Items from a dataset:
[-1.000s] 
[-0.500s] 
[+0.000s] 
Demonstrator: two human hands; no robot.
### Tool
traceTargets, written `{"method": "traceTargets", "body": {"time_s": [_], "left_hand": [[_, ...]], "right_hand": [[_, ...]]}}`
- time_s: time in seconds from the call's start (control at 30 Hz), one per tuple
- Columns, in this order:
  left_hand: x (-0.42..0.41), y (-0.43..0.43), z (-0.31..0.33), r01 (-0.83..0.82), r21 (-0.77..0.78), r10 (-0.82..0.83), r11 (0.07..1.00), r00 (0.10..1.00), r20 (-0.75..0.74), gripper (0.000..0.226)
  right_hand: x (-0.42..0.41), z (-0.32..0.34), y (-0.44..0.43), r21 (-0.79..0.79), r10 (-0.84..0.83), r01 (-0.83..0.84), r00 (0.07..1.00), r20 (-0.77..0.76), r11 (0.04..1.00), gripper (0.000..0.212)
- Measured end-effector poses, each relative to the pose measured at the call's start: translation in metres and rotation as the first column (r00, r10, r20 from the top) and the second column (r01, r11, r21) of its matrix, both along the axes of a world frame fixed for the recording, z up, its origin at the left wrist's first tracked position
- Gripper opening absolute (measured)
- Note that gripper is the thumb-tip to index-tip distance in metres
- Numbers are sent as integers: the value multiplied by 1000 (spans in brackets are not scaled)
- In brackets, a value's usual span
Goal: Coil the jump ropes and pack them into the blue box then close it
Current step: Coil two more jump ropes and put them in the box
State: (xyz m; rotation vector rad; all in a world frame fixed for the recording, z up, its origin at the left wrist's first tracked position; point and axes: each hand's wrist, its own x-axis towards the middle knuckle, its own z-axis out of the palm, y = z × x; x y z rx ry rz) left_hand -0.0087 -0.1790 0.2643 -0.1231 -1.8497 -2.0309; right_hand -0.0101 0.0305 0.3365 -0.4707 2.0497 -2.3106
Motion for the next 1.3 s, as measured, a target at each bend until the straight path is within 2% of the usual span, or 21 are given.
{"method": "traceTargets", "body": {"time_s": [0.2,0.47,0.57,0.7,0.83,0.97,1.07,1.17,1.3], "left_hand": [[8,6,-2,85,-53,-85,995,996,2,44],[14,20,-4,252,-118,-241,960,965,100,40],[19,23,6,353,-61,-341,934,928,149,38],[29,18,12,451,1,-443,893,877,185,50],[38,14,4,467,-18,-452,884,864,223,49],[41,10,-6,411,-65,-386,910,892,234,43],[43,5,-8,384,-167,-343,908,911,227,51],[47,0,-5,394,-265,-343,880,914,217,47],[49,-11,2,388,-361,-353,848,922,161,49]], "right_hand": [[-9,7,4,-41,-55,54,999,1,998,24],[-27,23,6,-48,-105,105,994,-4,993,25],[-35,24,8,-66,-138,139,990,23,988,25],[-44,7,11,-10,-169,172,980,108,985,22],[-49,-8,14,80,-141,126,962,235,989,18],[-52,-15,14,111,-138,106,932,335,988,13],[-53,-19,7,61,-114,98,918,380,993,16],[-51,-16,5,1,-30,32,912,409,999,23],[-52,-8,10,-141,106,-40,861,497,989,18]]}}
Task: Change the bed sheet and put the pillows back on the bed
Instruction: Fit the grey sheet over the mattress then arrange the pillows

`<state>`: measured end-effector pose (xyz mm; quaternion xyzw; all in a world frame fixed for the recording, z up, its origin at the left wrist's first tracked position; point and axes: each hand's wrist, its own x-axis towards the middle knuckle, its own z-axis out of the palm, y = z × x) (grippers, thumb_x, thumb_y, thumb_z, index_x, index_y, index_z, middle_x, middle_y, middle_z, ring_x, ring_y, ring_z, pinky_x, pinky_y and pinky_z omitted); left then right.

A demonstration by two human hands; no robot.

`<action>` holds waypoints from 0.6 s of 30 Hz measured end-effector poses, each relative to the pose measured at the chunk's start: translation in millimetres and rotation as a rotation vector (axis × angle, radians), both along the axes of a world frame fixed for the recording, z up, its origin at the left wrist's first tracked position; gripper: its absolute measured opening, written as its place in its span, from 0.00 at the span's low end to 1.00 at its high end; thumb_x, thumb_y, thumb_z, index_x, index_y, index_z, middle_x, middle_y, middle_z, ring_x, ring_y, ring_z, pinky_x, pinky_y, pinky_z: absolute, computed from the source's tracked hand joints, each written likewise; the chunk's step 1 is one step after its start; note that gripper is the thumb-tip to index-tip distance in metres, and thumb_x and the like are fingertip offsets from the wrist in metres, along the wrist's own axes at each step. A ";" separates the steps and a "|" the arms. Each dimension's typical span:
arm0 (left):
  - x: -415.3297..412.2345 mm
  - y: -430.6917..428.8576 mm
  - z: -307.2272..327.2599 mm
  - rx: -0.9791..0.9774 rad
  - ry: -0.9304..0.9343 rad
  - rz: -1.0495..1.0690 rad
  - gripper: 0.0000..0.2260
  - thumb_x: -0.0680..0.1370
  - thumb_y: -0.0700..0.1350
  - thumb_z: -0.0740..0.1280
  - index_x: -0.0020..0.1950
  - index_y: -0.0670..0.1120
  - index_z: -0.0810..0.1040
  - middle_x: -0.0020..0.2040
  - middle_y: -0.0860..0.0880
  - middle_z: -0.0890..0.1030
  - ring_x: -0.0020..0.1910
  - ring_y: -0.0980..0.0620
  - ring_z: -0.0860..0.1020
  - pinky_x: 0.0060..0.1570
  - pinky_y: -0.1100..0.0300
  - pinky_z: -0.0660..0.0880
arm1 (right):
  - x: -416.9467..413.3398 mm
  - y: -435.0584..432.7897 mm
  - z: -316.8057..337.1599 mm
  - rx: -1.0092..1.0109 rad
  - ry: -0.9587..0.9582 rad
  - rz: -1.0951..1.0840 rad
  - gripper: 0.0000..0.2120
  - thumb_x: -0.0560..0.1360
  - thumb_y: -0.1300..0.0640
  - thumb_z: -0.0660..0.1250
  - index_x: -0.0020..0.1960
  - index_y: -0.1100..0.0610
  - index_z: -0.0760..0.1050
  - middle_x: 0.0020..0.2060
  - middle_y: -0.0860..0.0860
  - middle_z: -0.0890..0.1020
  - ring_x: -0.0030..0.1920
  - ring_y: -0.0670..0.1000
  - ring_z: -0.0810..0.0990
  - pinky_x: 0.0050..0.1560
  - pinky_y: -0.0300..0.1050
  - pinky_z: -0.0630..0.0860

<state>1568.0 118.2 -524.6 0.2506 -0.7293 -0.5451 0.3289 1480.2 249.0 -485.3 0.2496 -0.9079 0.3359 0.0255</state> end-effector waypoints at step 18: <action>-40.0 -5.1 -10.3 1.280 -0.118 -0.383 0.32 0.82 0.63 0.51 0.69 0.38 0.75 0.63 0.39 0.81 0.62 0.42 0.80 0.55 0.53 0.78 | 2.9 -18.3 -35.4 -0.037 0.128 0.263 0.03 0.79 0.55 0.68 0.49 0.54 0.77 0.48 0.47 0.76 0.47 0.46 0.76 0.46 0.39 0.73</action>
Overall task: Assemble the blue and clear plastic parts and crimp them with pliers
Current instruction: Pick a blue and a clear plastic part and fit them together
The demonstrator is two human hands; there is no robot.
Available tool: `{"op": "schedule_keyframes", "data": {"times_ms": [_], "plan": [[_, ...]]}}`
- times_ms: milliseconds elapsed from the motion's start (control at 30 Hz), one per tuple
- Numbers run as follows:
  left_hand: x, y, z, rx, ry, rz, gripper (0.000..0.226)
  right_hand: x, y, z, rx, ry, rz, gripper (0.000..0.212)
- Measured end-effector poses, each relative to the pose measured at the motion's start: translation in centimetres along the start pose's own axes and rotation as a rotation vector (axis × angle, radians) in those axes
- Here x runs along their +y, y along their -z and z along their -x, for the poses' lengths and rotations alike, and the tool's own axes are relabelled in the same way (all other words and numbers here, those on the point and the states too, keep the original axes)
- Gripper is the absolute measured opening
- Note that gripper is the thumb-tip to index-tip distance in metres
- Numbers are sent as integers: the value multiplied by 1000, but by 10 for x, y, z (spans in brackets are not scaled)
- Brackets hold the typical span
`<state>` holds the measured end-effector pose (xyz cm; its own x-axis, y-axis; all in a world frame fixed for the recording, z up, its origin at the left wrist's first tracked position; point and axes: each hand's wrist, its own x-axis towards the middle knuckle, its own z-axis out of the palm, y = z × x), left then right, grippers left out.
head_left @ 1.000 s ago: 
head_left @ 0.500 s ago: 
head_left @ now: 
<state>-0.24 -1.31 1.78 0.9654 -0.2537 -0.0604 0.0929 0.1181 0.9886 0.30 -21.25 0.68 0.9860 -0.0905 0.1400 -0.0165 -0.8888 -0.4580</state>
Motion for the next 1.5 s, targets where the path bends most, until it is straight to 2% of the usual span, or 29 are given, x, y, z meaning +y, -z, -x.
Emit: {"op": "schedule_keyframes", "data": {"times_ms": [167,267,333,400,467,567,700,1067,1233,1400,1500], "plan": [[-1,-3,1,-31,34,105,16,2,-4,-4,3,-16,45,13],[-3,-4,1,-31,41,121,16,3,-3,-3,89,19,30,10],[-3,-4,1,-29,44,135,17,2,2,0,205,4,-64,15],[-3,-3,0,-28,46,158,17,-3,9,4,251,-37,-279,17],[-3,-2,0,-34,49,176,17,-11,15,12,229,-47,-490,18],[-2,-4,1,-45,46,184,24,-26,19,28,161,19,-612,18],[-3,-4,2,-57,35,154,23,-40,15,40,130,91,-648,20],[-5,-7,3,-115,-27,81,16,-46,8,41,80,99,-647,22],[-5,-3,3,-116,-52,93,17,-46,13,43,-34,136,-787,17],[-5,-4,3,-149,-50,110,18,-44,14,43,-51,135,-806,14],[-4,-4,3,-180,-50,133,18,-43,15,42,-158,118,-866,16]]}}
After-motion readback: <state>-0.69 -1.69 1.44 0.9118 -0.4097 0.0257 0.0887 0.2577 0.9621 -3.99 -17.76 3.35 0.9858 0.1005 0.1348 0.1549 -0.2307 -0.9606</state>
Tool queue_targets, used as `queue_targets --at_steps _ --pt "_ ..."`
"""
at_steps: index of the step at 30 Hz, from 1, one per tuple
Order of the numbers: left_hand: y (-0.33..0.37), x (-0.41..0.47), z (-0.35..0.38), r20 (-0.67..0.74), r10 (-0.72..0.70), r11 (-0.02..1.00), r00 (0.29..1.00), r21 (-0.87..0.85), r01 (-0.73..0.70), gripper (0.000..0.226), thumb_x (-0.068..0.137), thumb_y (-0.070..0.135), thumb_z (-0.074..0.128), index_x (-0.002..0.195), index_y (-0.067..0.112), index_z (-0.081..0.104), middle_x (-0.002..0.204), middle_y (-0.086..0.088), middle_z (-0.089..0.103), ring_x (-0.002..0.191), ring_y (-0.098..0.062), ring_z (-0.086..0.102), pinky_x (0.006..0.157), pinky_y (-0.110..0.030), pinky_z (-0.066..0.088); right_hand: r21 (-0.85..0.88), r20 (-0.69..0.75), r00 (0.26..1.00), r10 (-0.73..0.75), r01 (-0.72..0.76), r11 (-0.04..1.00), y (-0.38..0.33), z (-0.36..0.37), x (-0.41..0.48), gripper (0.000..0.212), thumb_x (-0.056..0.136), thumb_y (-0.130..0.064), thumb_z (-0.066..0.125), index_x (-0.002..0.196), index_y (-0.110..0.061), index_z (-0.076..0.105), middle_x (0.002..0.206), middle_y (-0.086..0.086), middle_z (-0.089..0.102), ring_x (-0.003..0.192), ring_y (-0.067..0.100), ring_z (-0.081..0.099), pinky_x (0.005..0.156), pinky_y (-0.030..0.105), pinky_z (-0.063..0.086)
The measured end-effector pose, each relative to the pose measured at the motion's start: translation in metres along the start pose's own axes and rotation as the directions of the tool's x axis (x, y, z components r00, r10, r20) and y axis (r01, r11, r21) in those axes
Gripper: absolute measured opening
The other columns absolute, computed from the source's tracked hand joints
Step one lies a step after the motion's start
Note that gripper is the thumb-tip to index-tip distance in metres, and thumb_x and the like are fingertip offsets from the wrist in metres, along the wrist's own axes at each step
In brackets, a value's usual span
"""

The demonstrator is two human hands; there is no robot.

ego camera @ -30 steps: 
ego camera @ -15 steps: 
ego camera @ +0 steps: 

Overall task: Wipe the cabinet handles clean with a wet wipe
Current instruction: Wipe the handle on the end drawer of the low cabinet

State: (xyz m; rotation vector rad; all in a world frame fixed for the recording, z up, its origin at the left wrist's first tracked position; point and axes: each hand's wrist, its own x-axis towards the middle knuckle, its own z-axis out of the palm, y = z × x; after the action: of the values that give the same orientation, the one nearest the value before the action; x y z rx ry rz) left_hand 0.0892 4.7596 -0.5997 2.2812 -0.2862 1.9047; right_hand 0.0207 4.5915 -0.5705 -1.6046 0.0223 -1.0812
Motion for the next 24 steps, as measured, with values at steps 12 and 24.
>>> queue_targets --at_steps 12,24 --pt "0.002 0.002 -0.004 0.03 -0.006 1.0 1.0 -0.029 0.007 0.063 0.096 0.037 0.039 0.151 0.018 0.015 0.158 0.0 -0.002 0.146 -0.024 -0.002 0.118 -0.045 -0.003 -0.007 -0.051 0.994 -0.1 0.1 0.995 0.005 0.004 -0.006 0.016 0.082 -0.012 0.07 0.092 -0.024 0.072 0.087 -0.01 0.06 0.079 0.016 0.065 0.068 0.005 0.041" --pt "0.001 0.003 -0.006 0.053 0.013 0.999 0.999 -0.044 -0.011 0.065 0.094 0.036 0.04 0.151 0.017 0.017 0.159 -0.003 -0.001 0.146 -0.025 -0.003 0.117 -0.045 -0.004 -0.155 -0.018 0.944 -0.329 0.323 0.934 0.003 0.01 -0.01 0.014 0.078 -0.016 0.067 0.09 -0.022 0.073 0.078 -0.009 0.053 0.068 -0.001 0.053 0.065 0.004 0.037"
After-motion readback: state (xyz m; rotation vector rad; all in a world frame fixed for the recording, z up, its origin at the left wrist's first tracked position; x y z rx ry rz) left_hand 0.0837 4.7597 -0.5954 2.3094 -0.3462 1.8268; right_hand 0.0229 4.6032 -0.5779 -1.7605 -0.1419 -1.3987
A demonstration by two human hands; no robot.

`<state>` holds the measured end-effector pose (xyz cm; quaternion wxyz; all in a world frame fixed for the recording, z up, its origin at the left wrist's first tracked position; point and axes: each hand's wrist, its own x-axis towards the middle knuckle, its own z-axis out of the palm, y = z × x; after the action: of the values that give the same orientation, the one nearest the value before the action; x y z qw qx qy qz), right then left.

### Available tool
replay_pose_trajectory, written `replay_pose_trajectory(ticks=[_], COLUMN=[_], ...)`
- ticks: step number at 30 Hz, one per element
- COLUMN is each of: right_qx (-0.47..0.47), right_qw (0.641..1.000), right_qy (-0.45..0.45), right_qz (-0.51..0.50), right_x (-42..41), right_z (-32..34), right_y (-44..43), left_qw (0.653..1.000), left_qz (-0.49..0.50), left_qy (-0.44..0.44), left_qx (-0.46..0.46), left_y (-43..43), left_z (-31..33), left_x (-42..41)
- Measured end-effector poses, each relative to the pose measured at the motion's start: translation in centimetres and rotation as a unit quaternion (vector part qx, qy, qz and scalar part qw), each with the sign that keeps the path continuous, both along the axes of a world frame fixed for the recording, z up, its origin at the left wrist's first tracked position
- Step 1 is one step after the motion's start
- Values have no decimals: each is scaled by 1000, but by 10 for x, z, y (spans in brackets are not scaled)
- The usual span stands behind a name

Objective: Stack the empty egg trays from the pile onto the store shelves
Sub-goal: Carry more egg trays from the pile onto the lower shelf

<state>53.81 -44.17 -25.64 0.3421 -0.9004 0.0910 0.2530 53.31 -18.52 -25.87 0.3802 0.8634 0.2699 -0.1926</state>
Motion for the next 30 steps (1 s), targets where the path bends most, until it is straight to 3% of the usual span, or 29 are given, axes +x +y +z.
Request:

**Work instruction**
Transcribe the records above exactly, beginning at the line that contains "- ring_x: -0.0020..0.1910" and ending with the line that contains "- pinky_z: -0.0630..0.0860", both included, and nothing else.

**Problem solution**
  - ring_x: -0.0020..0.1910
  - ring_y: -0.0980..0.0620
  - ring_z: -0.0860..0.1020
  - pinky_x: 0.0060..0.1570
  - pinky_y: -0.1100..0.0300
  - pinky_z: -0.0660..0.0880
arm1 (right):
  - x: -416.9467..413.3398 mm
  - y: -435.0584..432.7897 mm
  - z: -316.8057..337.1599 mm
  - rx: -1.0092..1.0109 rad
  - ry: -0.9587..0.9582 rad
  - rz: -1.0951..1.0840 rad
  - gripper: 0.0000..0.2120
  - thumb_x: -0.0560..0.1360
  - thumb_y: -0.1300..0.0640
  - thumb_z: -0.0660..0.1250
  - index_x: -0.0020..0.1960
  - index_y: -0.1100..0.0610
  - index_z: -0.0760..0.1050
  - middle_x: 0.0020..0.2060
  - middle_y: -0.0860..0.0860
  - middle_z: -0.0890..0.1020
  - ring_x: -0.0030..0.1920
  - ring_y: -0.0670..0.1000
  - ring_z: -0.0810..0.0990
  - pinky_x: 0.0050..0.1560
  - pinky_y: -0.0300..0.1050
  - pinky_z: -0.0630..0.0860

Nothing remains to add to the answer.